Want them to teach you how to apply makeup properly because they’re so good at it? They’ll keep their secrets to themselves.
A selfish person is available only when it’s convenient for them. The moment you become the slightest nuisance, they cut and run.
4) They minimize their mistakes and maximize yours
The problem with selfishness is that it makes you so immersed in yourself that you completely forget (or refuse) to consider the impact your actions have on others.
Therefore, a selfish person will minimize their mistakes – they’ll say the fact they weren’t there for you when you needed them most was not such a huge problem and they’ll look for any excuse that’ll allow them to shift the blame – while maximizing yours.
I once had a flatmate who got really upset when I didn’t stick to the cleaning rota, but the moment she did the same thing, she waved it off as not a big deal.
Anything that makes their life inconvenient or that may attack their personhood is seen as a threat. Anything they do to inconvenience or upset you, though… meh.
5) They feel entitled to your time and energy
…and this can manifest both through negligence and holding on too tight.

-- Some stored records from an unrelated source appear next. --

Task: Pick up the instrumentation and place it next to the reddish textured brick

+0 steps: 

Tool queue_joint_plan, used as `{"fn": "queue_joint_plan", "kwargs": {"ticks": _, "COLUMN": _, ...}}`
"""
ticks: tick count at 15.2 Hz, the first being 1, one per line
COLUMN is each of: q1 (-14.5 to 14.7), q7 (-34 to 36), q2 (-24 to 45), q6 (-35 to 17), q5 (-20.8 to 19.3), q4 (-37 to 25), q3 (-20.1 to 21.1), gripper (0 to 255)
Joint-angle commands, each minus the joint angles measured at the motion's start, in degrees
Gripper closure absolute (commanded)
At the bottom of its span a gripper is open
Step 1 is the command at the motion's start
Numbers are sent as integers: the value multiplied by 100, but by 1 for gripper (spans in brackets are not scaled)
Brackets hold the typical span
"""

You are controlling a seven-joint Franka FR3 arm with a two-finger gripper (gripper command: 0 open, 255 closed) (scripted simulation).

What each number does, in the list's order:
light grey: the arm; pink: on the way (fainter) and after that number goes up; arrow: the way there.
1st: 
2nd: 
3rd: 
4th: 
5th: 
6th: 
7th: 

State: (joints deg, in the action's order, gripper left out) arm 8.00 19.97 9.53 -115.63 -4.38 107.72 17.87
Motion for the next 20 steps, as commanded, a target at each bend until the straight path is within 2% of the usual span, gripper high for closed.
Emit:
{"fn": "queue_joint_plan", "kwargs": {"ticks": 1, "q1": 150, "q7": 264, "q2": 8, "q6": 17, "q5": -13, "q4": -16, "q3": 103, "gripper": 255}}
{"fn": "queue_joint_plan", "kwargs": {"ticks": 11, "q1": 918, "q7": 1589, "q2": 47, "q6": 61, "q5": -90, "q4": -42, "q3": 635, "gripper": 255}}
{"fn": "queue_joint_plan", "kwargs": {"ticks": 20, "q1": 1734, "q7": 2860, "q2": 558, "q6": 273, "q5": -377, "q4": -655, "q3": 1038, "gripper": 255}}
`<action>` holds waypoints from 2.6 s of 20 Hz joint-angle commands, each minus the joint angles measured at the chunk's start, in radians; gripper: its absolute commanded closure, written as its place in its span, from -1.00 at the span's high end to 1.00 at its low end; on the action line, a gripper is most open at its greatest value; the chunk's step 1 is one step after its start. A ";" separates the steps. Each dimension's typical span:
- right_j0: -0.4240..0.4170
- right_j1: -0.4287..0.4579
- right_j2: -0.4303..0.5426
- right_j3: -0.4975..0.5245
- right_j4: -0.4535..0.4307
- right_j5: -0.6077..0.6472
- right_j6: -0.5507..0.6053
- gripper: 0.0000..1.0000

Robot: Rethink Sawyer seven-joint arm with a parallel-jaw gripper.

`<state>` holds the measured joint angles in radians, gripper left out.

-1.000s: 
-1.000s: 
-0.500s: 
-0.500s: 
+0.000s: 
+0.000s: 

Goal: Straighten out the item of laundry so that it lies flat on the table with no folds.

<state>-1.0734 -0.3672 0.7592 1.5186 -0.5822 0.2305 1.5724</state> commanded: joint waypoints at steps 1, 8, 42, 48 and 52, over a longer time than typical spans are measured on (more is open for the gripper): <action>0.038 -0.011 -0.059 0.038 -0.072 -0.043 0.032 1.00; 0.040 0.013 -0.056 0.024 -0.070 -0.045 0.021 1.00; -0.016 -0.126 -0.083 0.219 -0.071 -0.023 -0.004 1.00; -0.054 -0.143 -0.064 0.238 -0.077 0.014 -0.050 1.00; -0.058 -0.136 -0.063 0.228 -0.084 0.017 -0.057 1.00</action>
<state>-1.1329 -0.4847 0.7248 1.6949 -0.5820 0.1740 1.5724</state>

If someone feels entitled to your time, it means they are likely to require your presence any time they fancy, no matter how busy you are. If you don’t come at their beck and call, they will cause a scene, pout, or make you feel guilty.
But excessive neediness isn’t the only sign of selfishness. The opposite applies, too. Let’s say someone keeps making plans with you and canceling on you at the last minute, stringing you along only to give you…nothing.
This is because they don’t factor your own plans into consideration, feeling entitled to all the time you have to offer.
Both are huge signs that you’re dealing with a genuinely selfish person.
6) Their actions don’t match their words
Saying one thing and doing another may not seem selfish at first, but in fact, it shows a lack of empathy and consideration.
If someone says they’ll change their behavior, only to upset you again and again, it means they’re not putting in enough effort to ensure that they’re treating you right.
Similarly, if they never keep their promises or are all talk and no action, it signals that they don’t care enough to show up for you as a reliable person you can lean on.
They might tell you what you want to hear and they might even apologize, but when push comes to shove… they won’t transform their ideas into real-world actions, especially if it’s inconvenient or bothersome for them.
7) They view you as a means to an end
This sounds quite drastic, but hear me out – many selfish people can hide this intention behind subtle and nuanced rationalizations even they manage to fall for.
For example, your partner might have fallen out of love a long time ago, but they are staying with you and not giving you the love you need because the familiarity and comfort of the relationship is convenient for them.
They may not feel entirely fulfilled, but if your purpose is to make them feel loved and safe, it’s enough. The fact that they can’t love you right and that you’d be happier with someone who can genuinely appreciate you is an afterthought.
The same goes for every relationship in your life. While every friendship does serve a purpose – and these purposes may differ – the friendship itself should be inherently based on a connection and a desire to hang out with that person rather than an ulterior motive.
A non-selfish person wants to form friendships because of the pure joy of the connections themselves. Selfish people, on the other hand, tend to have other intentions in mind.
8) They often call you selfish
Take this last sign with a grain of salt – sometimes, a true friend will point out your potentially selfish behavior so that you can work on your own weaknesses and grow as a person.
But sometimes, it is precisely selfish people who project that quality onto others, calling them selfish to hide their own misgivings. It is quite ironic, yet it’s true – some of us can be so selfish and self-centered that we end up thinking the rest of the world is the actual problem.
And if a person you know displays the above-mentioned 8 warning signs, it means they might be a genuinely selfish person.